CTC Group Meetings: Takeaways

This week our cohort of case study collaborators (teaching grades 6- graduate students) met in focus groups of 4-6 participants to discuss their reflections on the transition to remote learning during Spring 2020. Discussions varied by group of course, but these 5 themes emerged across our groups.

1. Listening

The importance of listening is a common theme for our collaborators. In almost every case study, educators discussed reaching out to their students for feedback as they planned the transition to remote learning.

In addition to listening to students, almost every group mentioned the need for institution leaders to listen to their educators about issues ranging from technology choices and training to rethinking the roles of support personel in a remote learning environment.

2. Meet students where they are

One of the effects of soliciting student feedback (outside of institutional evaluations) and taking it into account when planning courses is that our collaborator instructors emphasized the need to meet students where they are. This often means being flexible about learning management systems, technology tools, and methods of communication.
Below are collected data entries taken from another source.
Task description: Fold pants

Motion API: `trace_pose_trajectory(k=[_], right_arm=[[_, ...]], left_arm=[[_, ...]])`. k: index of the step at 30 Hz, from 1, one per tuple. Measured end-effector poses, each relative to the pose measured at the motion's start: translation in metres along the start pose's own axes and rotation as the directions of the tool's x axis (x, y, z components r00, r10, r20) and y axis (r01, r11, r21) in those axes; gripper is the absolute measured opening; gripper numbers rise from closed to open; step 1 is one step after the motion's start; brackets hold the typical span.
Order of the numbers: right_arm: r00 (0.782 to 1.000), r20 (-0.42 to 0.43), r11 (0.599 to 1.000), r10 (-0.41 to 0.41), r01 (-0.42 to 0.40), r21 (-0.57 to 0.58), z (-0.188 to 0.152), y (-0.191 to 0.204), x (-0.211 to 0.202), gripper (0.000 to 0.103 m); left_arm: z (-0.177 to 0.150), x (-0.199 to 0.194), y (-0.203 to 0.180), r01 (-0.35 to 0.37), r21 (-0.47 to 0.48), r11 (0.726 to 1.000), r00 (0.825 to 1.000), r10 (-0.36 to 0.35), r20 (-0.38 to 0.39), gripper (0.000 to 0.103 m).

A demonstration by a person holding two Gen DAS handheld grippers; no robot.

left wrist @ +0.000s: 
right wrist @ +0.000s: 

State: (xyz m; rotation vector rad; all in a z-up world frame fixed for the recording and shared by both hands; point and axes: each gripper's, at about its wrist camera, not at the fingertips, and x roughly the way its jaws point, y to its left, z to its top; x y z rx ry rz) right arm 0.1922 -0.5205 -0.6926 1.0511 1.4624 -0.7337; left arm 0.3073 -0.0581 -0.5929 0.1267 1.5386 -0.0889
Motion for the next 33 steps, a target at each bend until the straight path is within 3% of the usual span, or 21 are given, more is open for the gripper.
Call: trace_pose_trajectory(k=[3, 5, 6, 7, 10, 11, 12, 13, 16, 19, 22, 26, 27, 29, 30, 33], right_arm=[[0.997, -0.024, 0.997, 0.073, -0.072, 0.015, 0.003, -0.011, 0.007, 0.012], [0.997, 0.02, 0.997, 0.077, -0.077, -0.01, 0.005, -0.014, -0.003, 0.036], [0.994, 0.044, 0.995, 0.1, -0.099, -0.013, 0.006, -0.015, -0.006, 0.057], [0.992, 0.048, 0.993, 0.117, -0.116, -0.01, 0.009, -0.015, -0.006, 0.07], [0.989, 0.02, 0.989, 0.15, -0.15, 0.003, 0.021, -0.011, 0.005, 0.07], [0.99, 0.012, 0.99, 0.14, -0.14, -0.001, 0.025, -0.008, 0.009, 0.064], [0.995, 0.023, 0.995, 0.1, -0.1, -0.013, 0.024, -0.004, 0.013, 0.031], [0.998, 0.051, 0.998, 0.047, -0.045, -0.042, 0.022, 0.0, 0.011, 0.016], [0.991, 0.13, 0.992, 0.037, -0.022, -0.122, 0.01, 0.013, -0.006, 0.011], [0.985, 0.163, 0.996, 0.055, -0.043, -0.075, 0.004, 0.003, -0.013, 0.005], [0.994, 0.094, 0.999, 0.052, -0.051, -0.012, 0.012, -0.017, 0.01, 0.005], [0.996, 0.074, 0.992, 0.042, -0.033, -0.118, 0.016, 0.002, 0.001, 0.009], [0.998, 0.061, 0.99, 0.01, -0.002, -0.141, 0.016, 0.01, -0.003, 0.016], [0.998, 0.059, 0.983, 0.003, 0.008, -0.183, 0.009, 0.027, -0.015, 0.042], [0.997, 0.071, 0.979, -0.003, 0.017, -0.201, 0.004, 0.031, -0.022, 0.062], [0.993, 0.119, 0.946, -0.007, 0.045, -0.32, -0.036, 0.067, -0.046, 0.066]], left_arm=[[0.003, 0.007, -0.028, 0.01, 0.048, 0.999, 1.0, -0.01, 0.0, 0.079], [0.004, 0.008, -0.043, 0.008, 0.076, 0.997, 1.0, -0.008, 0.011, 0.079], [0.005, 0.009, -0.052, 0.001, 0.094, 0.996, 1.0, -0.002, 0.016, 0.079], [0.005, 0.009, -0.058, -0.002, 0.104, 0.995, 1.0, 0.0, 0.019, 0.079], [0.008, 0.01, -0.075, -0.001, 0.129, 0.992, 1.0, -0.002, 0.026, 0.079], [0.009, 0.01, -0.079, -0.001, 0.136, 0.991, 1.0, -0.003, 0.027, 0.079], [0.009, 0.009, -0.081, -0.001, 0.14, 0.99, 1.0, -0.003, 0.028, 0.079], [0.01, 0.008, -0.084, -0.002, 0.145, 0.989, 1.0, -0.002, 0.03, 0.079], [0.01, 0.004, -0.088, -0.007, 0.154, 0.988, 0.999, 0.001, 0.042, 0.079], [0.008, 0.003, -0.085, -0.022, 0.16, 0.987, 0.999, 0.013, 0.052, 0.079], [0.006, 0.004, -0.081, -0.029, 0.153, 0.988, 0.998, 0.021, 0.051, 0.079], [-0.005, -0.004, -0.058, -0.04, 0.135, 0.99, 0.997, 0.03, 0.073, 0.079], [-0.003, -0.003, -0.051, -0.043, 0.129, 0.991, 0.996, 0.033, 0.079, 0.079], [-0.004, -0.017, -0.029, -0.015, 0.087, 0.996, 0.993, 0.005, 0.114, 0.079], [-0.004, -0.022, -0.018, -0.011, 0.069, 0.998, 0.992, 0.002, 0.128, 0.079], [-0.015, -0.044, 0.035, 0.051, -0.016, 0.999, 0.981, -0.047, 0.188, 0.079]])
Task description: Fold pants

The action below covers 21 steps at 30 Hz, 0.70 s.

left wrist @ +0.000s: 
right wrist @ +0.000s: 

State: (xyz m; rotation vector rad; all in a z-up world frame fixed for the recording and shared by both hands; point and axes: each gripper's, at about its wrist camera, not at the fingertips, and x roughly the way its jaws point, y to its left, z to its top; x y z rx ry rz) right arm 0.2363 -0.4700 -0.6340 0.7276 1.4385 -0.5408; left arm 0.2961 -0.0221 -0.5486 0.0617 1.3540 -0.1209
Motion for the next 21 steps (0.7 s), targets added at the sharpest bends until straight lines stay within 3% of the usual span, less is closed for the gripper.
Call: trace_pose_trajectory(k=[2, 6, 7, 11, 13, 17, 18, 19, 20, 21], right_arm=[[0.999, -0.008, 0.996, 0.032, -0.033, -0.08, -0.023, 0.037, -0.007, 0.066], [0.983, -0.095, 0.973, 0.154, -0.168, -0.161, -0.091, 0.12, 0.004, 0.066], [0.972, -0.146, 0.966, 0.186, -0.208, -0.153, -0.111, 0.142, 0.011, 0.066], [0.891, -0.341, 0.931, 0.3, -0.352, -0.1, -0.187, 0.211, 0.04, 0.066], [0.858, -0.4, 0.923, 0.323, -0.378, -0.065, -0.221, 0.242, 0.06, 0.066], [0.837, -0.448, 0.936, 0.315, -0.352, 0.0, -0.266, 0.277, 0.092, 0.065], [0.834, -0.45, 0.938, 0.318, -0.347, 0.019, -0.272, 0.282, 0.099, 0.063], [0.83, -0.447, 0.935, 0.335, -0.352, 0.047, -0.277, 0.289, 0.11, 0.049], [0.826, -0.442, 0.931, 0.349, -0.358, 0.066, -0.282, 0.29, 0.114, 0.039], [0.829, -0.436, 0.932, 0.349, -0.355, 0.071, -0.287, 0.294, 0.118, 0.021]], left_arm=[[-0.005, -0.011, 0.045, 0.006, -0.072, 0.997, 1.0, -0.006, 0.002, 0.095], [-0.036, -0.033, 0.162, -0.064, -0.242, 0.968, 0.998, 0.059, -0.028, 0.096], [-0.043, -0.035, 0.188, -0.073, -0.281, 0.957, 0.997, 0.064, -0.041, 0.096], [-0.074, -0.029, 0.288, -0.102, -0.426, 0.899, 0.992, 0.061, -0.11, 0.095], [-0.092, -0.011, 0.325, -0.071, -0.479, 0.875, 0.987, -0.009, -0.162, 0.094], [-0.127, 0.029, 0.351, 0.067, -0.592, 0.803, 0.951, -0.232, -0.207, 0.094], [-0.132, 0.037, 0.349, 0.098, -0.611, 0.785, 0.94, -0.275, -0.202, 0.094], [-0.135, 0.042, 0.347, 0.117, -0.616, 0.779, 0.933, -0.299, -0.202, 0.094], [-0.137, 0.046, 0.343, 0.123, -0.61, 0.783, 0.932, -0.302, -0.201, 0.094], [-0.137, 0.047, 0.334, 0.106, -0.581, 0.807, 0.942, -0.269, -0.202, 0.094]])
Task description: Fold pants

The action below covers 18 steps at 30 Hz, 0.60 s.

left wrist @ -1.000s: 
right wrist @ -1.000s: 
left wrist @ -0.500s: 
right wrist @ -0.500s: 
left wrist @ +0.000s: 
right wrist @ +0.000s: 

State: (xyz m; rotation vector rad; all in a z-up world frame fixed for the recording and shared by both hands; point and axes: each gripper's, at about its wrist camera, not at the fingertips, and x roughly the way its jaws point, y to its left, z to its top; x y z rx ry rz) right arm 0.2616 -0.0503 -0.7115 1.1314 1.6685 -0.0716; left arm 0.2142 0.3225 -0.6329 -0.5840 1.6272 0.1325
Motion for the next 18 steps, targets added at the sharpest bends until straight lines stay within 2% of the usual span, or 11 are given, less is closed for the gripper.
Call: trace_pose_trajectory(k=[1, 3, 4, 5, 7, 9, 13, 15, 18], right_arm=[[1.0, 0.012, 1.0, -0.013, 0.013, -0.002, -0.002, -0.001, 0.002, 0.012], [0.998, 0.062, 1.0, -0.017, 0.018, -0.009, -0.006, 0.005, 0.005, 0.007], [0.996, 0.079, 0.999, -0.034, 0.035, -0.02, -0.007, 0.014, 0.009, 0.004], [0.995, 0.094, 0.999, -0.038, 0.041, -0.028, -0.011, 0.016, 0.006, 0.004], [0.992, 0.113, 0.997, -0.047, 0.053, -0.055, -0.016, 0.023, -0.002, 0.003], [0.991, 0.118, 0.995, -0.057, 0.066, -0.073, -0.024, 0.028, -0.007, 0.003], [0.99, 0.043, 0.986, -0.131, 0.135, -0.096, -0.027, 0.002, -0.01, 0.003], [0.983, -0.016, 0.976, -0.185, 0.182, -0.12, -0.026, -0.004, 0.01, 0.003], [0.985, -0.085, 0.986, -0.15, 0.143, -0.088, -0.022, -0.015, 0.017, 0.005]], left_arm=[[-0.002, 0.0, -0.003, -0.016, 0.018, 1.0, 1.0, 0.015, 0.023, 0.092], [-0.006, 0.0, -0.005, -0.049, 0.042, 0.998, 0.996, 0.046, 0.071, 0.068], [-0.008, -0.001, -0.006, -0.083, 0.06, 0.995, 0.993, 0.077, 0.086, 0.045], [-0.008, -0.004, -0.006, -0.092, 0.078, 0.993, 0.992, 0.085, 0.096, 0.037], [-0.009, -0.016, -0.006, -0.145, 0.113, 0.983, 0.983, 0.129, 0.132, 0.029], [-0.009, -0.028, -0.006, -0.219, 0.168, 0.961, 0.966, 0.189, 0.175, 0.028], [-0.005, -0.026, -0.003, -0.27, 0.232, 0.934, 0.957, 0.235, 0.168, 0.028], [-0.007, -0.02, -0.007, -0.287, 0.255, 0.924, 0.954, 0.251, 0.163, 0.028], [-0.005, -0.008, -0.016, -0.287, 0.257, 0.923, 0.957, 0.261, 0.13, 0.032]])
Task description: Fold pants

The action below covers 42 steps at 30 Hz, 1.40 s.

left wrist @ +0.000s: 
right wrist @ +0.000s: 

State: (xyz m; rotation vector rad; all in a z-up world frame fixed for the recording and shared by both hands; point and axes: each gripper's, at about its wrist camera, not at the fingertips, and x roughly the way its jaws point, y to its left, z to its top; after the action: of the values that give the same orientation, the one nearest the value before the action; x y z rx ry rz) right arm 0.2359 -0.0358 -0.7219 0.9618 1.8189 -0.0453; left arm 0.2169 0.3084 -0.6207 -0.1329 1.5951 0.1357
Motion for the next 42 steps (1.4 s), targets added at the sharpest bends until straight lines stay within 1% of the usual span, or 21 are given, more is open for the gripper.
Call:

Instructors have been thinking about this in various ways. Institutions can create a tutorial on how to be a student in a remote learning course. Teachers can create trailers for their courses as part of their “intro” class.

3. Don’t be afraid to try new things

One of the consistent messages from our groups is that educators shouldn’t be afraid to try to new methods or tools in their courses and planning. This is the moment when the majority of our participants revisited past professional development sessions on small teaching, digital tools, project-based learning, and other topics.

Instructors spoke about the importance of sharing what they tried with colleagues, including the different challenges and possibilities of various approaches.

4. Keep it simple

While almost every partipant emphasized flexibility and trying new things, we also discussed the need to have some uniformity across courses in the same institution for the students’ ease of use. It’s not the best idea to overload your students with multiple platforms & tools for remote learning and we should all consider that each student’s burden for learning new tools is mulitplied by taking several classes with different instructors.

Participants also discussed the benefit of shorter videos or other media for student engagement. Instead of a traditional one- or two-hour lecture, divide that same lecture up into 5 or 15 minute videos. Provide students with short video or audio introductions to assignments to replace face-to-face instructions.

5. Mix up the course “readings”

Our collaborators are rethinking the ways in which students consume course materials. In some cases, this means ditching the traditional textbooks in favor of open educational resources (OER), like A Guide to Rhetoric, Genre, and Success in First-Year Writing developed by Melanie Gagich & Emilie Zickel at Cleveland State University, open access textbooks like The American YAWP, podcasts, or ebooks and electronic articles available through institutional libraries.

Collaboration

This post would not be complete without recognizing the reason we started the CTC project- collaboration. We look forward to continuing this collaboration and learning with and from one another during the 2020-2021 academic year.